Apache Flink (Stateful Stream Processing)
/tldr: A true stream processing engine for high-speed, stateful, and event-time-aware computations.
1. Core Architecture and Dataflow
Flink is designed around a master/worker architecture that executes continuous dataflow graphs.
JobManager (Master)
The coordinator. It handles job submission, scheduling of tasks, managing checkpoints, and monitoring the cluster. If a TaskManager fails, the JobManager orchestrates recovery.
TaskManagers (Workers)
The worker processes that execute tasks (operator chains) of a dataflow, manage the allocated slots, and handle the flow of data between operators.
DataFlow Graph
A Flink program is mapped to a **DataFlow Graph** where operations (Source, Map, KeyBy, Window, Sink) are chained into **Operators**. The TaskManagers execute these operators in parallel based on the parallelism defined for the job.
2. Event Time and Watermarks
One of Flink's defining features is its reliance on **Event Time**, which is the timestamp recorded when the event occurred at its source, leading to accurate results regardless of when events arrive.
Event Time
The time recorded in the event itself. Flink uses this time for accurate aggregations and windowing, handling out-of-order arrival.
Processing Time
The time on the machine running the operator. Useful for very low-latency processing where strict order is less critical.
Watermarks
A mechanism used in Event Time to signal the progress of time. A watermark tells Flink: "I won't see any more events older than X time." This allows Flink to safely close windows and discard state.
Windowing
Windowing operators group streams of elements based on time (Event Time) or count. Common types include:
- **Tumbling Windows:** Fixed, non-overlapping time segments (e.g., 5-minute blocks).
- **Sliding Windows:** Fixed duration, but windows overlap (e.g., a 10-minute window computed every 5 minutes).
- **Session Windows:** Group events by user activity, closing the window when a period of inactivity (gap) is detected.
3. Exactly-Once Guarantees via Checkpointing
Flink manages application state (e.g., sums, counts, model parameters) directly, storing it locally in a **State Backend**. This state is consistently snapshotted to guarantee **Exactly-Once** processing.
Checkpointing
Flink uses a lightweight, distributed snapshot mechanism based on the **Chandy-Lamport algorithm** (asynchronous barrier snapshotting).

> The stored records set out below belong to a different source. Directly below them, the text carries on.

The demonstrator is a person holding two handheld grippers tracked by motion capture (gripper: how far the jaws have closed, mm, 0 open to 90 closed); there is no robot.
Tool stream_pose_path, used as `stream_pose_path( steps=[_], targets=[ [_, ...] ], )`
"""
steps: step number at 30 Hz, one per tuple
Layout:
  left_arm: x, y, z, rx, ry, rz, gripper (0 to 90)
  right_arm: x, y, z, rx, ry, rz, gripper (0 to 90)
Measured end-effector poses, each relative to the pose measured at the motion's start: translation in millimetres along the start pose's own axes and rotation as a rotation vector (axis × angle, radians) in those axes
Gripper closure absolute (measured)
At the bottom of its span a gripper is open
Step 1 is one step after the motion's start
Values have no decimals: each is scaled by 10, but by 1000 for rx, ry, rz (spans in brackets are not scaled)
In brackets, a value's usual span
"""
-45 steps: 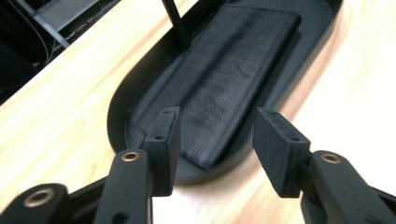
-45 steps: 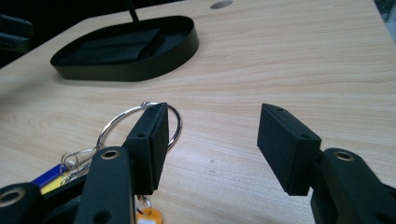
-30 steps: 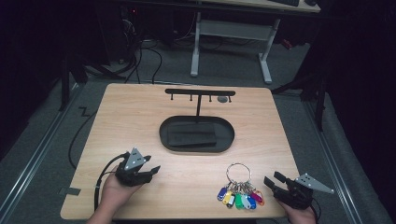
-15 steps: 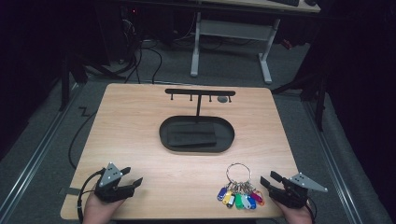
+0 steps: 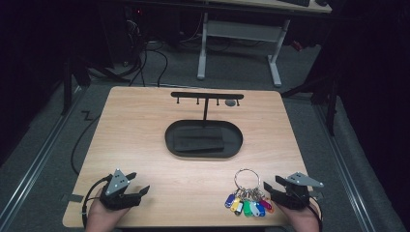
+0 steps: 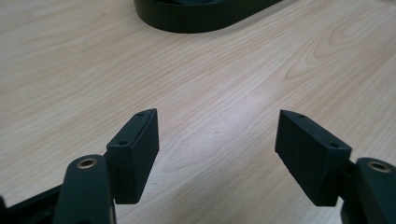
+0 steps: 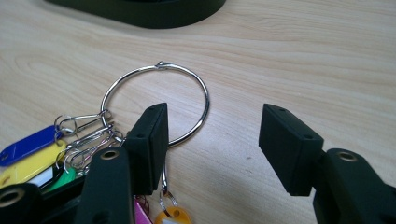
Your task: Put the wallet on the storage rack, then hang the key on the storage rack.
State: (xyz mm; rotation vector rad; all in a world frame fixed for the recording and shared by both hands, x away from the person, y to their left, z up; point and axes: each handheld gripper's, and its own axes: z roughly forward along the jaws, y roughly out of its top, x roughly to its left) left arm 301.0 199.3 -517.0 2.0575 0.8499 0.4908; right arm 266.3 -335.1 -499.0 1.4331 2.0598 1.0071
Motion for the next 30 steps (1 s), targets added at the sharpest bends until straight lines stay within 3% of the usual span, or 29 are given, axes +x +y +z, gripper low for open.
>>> stream_pose_path(
  steps=[4,9,14,17,21,30],
  targets=[
    [17,12,-9,-13,-8,-6,311,87,128,28,71,-18,-77,370],
    [15,13,3,-19,-9,-8,304,88,210,112,145,10,-57,370],
    [13,2,12,-8,-28,-18,305,122,254,227,232,7,-121,380],
    [7,9,3,-11,-26,-11,299,143,264,241,254,8,-129,380],
    [6,-2,6,1,-44,8,303,221,346,240,332,35,-159,381],
    [12,-17,-61,-15,-42,4,304,426,622,277,484,67,-243,378]
  ],
)
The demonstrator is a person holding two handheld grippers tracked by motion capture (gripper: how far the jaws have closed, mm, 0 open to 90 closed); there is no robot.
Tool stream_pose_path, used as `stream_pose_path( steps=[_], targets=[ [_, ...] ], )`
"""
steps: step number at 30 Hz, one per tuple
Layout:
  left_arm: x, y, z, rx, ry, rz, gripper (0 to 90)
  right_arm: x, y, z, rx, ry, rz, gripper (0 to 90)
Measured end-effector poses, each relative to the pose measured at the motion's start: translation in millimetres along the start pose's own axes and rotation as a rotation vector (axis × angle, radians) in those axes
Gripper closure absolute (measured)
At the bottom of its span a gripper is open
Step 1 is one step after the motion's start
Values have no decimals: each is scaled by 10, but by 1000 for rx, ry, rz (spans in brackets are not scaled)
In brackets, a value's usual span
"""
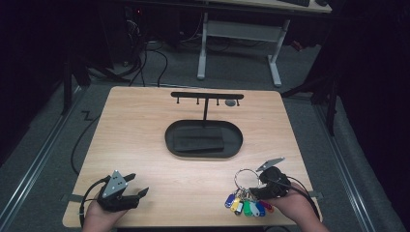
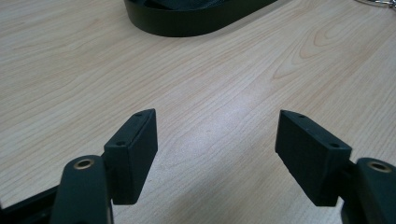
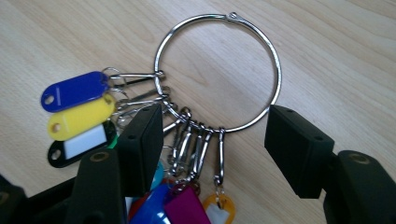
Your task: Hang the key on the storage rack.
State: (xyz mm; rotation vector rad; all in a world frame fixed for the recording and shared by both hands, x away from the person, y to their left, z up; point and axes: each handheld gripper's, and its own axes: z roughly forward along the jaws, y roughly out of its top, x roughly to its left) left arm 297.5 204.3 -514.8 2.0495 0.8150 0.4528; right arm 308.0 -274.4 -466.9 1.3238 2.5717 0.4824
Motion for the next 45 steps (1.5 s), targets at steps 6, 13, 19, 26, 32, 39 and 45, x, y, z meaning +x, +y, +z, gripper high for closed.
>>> stream_pose_path(
  steps=[6,13,19,26,32,39,45],
  targets=[
    [12,3,31,10,-6,3,305,118,230,31,82,24,-61,418],
    [2,-9,24,13,-17,14,308,245,475,195,164,58,-133,491],
    [-18,-29,40,39,-34,27,310,326,643,345,240,54,-157,557],
    [-13,-32,31,33,-43,29,313,303,793,446,297,52,-125,630],
    [-23,-24,34,33,-46,39,317,321,835,509,334,45,-119,661],
    [-48,-23,47,40,-61,50,318,327,829,513,343,29,-125,661],
    [-56,-24,46,41,-58,58,319,314,842,541,353,30,-117,670]
  ],
)
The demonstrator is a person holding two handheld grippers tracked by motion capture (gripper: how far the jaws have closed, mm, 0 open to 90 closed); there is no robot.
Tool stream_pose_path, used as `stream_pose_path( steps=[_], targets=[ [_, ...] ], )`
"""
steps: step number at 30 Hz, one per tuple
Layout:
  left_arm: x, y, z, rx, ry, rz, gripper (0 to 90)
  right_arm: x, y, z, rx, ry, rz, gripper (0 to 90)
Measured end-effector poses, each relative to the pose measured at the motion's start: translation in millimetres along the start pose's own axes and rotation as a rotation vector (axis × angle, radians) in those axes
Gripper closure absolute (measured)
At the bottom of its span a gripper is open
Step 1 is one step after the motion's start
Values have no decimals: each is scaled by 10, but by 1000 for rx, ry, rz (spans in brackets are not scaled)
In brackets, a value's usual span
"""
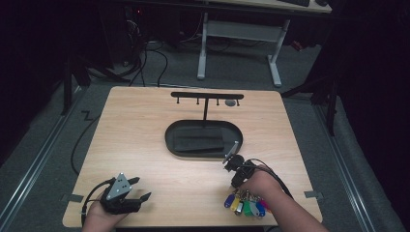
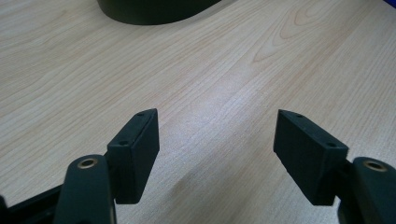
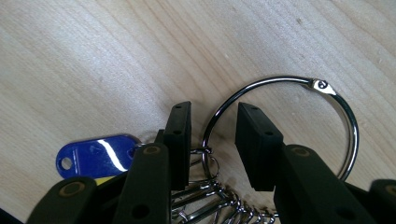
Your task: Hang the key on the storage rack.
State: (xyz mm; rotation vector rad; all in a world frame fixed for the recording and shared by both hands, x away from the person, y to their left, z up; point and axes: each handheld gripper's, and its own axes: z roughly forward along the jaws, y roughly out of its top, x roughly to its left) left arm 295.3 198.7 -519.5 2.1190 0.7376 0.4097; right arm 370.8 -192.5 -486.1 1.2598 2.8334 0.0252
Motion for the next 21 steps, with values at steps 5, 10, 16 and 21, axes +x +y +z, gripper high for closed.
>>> stream_pose_path(
  steps=[5,10,16,21],
  targets=[
    [2,-4,0,0,0,-1,319,-2,19,21,8,9,7,671],
    [-7,-4,2,-1,-3,2,319,-19,21,24,9,20,20,685],
    [-12,-7,-8,-1,-4,8,320,-60,52,26,29,36,21,720],
    [-13,-11,-14,0,-3,10,320,-82,58,27,39,27,34,808]
  ],
)
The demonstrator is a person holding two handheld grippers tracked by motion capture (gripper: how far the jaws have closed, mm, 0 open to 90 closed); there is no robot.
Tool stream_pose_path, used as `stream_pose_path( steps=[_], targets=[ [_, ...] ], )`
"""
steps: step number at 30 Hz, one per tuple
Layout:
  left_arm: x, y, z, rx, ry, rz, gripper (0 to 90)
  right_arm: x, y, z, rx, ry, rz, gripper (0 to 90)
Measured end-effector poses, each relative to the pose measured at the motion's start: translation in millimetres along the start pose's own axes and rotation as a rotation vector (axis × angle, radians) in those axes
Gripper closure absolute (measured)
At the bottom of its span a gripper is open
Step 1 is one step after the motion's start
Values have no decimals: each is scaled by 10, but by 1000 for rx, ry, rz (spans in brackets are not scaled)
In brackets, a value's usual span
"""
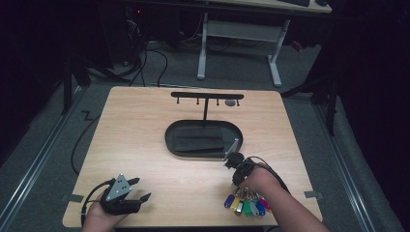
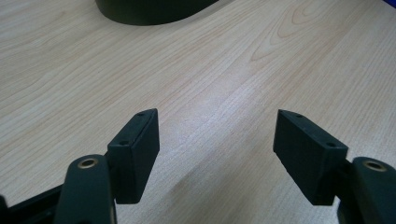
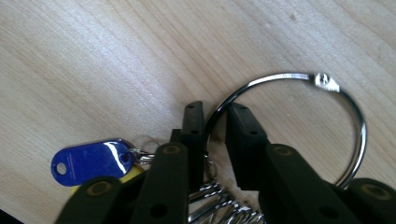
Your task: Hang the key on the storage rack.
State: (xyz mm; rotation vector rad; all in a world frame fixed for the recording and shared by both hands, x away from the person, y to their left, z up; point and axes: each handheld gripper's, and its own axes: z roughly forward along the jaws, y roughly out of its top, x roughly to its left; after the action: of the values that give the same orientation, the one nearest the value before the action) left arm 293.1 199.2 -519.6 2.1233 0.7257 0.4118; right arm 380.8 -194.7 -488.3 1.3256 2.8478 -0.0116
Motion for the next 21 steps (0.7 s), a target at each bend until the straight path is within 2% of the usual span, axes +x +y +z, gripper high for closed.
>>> stream_pose_path(
  steps=[2,3,9,10,11,13,15,16,18,20,21],
  targets=[
    [1,-2,-1,0,0,0,320,-14,-6,2,-1,2,-8,846],
    [1,-2,-1,0,0,-1,320,-12,-12,3,-2,7,2,859],
    [-9,-2,6,-1,-2,2,321,-5,-22,-1,-9,2,-36,868],
    [-9,-4,4,-1,0,2,322,1,-20,0,-6,-6,-45,868],
    [-8,-4,3,-1,1,2,322,32,-16,-1,12,-26,-92,868],
    [-5,-6,2,-1,1,0,322,41,-12,-8,18,-28,-106,868],
    [0,-8,4,0,3,0,323,81,-15,-77,18,-30,-135,869],
    [1,-7,6,0,3,0,323,102,-24,-178,11,-38,-154,869],
    [-2,-5,5,-1,2,1,323,109,-47,-300,-5,-50,-167,869],
    [-4,-4,6,-1,2,2,323,106,-60,-340,-14,-46,-169,869],
    [-5,-3,7,-2,2,2,323,106,-84,-414,-14,-62,-177,869]
  ],
)
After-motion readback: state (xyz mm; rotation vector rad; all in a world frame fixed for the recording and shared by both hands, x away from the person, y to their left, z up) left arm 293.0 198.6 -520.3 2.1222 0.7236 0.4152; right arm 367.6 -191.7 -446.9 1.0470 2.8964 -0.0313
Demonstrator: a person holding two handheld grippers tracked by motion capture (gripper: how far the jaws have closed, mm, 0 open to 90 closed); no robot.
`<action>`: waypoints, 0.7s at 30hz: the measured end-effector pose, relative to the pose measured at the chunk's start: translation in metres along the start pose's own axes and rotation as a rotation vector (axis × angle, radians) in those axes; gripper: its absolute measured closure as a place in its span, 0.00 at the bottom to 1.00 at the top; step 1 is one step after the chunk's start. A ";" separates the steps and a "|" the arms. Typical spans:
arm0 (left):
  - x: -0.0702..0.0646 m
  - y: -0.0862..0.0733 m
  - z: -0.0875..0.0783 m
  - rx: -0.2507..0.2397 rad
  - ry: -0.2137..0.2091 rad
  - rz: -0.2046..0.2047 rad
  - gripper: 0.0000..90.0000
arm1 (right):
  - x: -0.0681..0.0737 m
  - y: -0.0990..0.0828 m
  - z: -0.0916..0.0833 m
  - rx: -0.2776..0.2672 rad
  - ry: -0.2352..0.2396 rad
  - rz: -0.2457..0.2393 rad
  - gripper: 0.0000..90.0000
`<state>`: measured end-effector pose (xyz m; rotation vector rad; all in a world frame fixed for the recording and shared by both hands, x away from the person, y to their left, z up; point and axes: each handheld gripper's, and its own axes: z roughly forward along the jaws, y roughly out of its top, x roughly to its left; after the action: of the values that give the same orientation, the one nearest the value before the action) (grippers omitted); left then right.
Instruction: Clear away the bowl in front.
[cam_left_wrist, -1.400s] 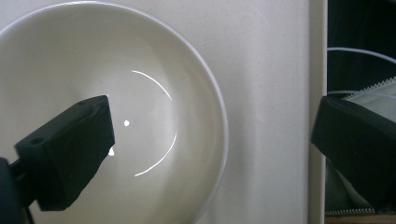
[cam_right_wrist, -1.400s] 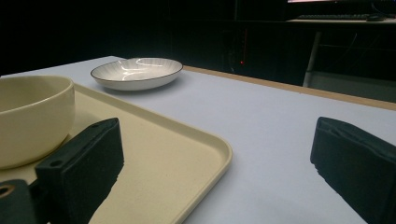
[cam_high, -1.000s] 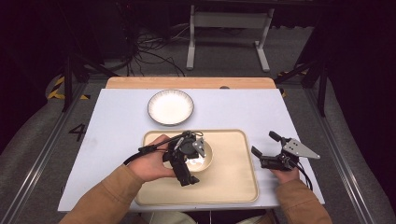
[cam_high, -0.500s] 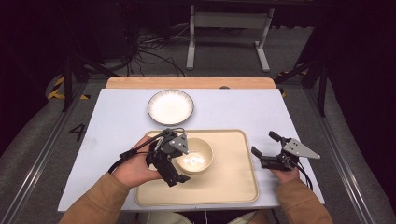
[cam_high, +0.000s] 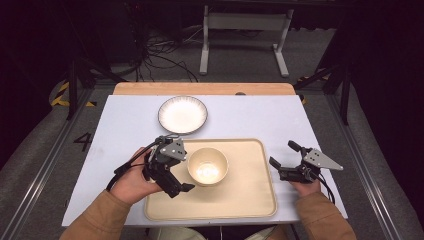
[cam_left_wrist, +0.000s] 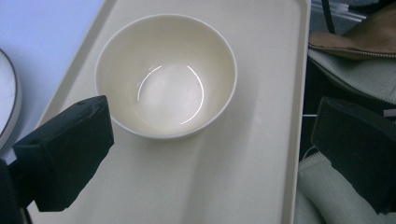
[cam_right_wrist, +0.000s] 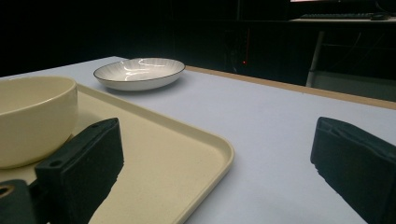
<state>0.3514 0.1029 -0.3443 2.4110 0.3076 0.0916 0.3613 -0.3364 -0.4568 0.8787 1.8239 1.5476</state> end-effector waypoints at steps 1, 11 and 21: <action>0.001 -0.004 -0.002 -0.017 -0.003 -0.017 0.00 | 0.000 0.000 0.000 0.000 0.000 0.000 0.03; 0.009 -0.035 -0.014 -0.156 0.023 -0.095 0.00 | 0.000 0.000 0.000 0.001 0.001 0.001 0.03; 0.009 -0.072 -0.022 -0.308 0.124 -0.130 0.00 | 0.000 0.000 0.000 0.000 0.001 0.001 0.03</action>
<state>0.3424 0.1712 -0.3749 2.0788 0.4704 0.2148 0.3611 -0.3368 -0.4567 0.8793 1.8251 1.5490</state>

- **Barriers:** Checkpoint barriers are injected into the data stream and flow through the dataflow graph. When an operator receives a barrier, it takes a snapshot of its current state.
- **Asynchronous Snapshots:** State snapshots are written to persistent storage (like S3 or HDFS) in the background while data processing continues, minimizing latency impact.
- **Exactly-Once:** In case of failure, the job restarts from the latest successful checkpoint, ensuring input data and internal state are perfectly consistent.
Savepoints vs. Checkpoints
- **Checkpoint:** Automatically triggered, optimized for failure recovery.
- **Savepoint:** Manually triggered, primarily used for **planned upgrades, maintenance, or migrating job versions**. They are designed to be portable and flexible.
4. The APIs
Flink offers several abstraction layers for writing streaming applications.
DataStream API
The core, lowest-level API. Used for fine-grained control over state, time, and custom operators. Perfect for complex, event-time-aware operations and managing low-latency transformations.
Example: implementing a custom fraud detection algorithm that tracks state per user ID.
Table & SQL API
A higher-level, relational API for stream processing. It's often used for declarative queries and simple transformations, providing a unified SQL interface for both batch and streaming data.
Example: SELECT user_id, count(item) FROM orders GROUP BY HOP(event_time, '1 minute', '10 minutes'), user_id
Flink's maturity in state management and event-time semantics makes it the go-to choice for mission-critical, high-accuracy streaming applications.